Thanks everyone for your well wishes, I am sad to report that Madeleine Daphne Veronica Fife Licata passed away 5/13/14 at 4:40pm surrounded by her loving family. She will be cremated and her ashes will be returned to us in a decorative urn. We are devastated. Maddie grew up with my boys (she was 8 weeks when we got her and the boys were 7 months old) and my Daughter was 3 and she was her idol. Every family photo I have of our children has Maddie in the middle. The house is quiet and lonely. I miss her every minute of every day so far but I also have a very strong desire to get another Golden pup. I'm scared to be heartbroken again but I feel like our family needs one to be whole again. Am I crazy or what? Here is the last photo of Maddie ever taken, this was the day we had to bring her in because her breathing was starting to become more and more labored. She's pictured playing with my Daughter, her favorite pastime.


----------



## kellyguy (Mar 5, 2014)

I am so very sorry to read of your loss. They are never with us long enough but it's extremely tragic to lose them at such a tender age. Rest in Peace sweet girl.


----------



## Rookie's Dad (Feb 19, 2014)

kellyguy said:


> I am so very sorry to read of your loss. They are never with us long enough but it's extremely tragic to lose them at such a tender age. Rest in Peace sweet girl.


There is not much I can add, our thoughts are with you. RIP


----------



## 1oldparson (Mar 5, 2013)

I'm so very sorry. Praying for you. 


Sent from Petguide.com Free App


----------



## GoldensGirl (Aug 2, 2010)

My heart goes out to you and your family. I hope you find some comfort in knowing that your beloved Maddie is free of pain forever.
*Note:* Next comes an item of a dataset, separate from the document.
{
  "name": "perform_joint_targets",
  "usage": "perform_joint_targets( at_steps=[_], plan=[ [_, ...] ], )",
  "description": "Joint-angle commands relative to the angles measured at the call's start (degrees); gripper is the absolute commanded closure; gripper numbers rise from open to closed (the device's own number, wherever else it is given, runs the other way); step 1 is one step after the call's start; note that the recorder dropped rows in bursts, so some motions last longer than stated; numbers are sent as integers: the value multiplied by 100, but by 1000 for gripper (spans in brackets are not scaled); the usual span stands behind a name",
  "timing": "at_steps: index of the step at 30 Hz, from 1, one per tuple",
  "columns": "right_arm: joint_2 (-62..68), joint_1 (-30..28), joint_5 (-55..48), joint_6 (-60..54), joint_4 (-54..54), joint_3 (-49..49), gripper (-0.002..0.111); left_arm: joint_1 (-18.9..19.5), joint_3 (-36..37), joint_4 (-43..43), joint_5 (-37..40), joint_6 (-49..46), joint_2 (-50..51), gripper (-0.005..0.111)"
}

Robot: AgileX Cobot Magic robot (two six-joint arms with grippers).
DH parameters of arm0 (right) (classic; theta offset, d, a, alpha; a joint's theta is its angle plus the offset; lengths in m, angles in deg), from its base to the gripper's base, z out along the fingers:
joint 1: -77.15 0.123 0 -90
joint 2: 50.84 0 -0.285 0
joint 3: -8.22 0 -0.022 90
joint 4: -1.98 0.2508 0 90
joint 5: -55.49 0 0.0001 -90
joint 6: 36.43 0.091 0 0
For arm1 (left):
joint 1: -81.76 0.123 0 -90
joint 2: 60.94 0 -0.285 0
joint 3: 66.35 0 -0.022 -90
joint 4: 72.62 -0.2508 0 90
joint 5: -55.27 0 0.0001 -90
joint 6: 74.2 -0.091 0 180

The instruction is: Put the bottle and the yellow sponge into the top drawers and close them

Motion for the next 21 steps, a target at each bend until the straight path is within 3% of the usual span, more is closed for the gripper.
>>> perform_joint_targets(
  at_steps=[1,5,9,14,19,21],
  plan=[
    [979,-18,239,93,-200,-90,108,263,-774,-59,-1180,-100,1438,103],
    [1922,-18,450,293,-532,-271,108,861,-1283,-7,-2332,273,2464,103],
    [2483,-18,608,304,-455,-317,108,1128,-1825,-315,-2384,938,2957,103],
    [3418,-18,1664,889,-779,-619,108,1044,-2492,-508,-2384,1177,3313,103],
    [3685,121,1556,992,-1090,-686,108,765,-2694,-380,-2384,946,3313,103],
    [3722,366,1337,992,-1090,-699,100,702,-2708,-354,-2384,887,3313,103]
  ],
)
It is not crazy at all to be thinking of another Golden pup now. Many of us find that a puppy helps us to heal. I think of getting another Golden as a tribute to the ones who have already enriched my life.
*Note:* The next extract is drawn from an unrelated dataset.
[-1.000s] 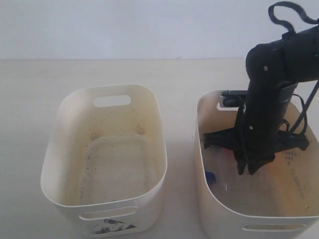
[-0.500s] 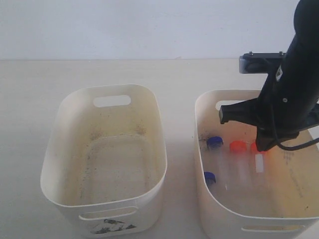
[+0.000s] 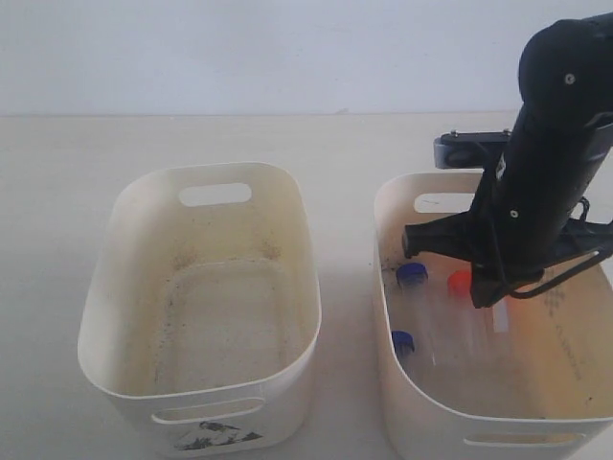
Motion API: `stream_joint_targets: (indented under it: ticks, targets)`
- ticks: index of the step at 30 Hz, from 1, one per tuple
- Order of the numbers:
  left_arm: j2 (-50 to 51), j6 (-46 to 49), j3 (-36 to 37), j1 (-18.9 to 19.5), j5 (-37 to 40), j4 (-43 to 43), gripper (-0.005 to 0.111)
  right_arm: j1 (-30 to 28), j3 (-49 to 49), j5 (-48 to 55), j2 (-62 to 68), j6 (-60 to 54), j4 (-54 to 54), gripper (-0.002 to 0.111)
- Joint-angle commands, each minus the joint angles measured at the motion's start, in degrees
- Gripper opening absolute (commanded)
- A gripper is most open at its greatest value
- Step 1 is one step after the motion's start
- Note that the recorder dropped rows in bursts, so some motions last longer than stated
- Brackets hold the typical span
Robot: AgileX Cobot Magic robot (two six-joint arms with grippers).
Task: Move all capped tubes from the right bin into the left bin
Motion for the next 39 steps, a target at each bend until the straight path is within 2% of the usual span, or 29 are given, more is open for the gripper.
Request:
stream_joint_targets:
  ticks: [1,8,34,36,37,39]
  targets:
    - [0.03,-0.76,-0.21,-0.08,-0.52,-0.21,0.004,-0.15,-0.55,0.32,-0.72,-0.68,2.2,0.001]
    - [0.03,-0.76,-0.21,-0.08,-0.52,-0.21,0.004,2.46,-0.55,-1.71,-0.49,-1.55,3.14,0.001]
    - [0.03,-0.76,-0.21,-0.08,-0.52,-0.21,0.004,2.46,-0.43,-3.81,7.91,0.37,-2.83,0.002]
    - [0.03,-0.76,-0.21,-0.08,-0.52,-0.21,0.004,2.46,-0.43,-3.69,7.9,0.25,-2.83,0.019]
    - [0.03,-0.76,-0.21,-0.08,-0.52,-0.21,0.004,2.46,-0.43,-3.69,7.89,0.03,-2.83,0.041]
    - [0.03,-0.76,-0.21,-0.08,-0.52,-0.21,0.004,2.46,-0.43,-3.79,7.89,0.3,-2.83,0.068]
If you would like help finding a good breeder, I'm sure our members will offer a lot of good recommendations.

Peace be with you.


----------



## cgriffin (Nov 30, 2011)

I am so sorry for your loss, she was so young.


----------



## Karen519 (Aug 21, 2006)

*Maddie*



Ryan759 said:


> Thanks everyone for your well wishes, I am sad to report that Madeleine Daphne Veronica Fife Licata passed away 5/13/14 at 4:40pm surrounded by her loving family. She will be cremated and her ashes will be returned to us in a decorative urn. We are devastated. Maddie grew up with my boys (she was 8 weeks when we got her and the boys were 7 months old) and my Daughter was 3 and she was her idol. Every family photo I have of our children has Maddie in the middle. The house is quiet and lonely. I miss her every minute of every day so far but I also have a very strong desire to get another Golden pup. I'm scared to be heartbroken again but I feel like our family needs one to be whole again. Am I crazy or what? Here is the last photo of Maddie ever taken, this was the day we had to bring her in because her breathing was starting to become more and more labored. She's pictured playing with my Daughter, her favorite pastime.


I am so VERY SORRY-I know how heartbroken you must me. Maddie is just a beautiful name-I am adding her to the 2014 Rainbow Bridge List. I agree, that your family deserves to be loved by another Golden!!


----------



## Karen519 (Aug 21, 2006)

*Maddie*



Ryan759 said:


> Thanks everyone for your well wishes, I am sad to report that Madeleine Daphne Veronica Fife Licata passed away 5/13/14 at 4:40pm surrounded by her loving family. She will be cremated and her ashes will be returned to us in a decorative urn. We are devastated. Maddie grew up with my boys (she was 8 weeks when we got her and the boys were 7 months old) and my Daughter was 3 and she was her idol. Every family photo I have of our children has Maddie in the middle. The house is quiet and lonely. I miss her every minute of every day so far but I also have a very strong desire to get another Golden pup. I'm scared to be heartbroken again but I feel like our family needs one to be whole again. Am I crazy or what? Here is the last photo of Maddie ever taken, this was the day we had to bring her in because her breathing was starting to become more and more labored. She's pictured playing with my Daughter, her favorite pastime.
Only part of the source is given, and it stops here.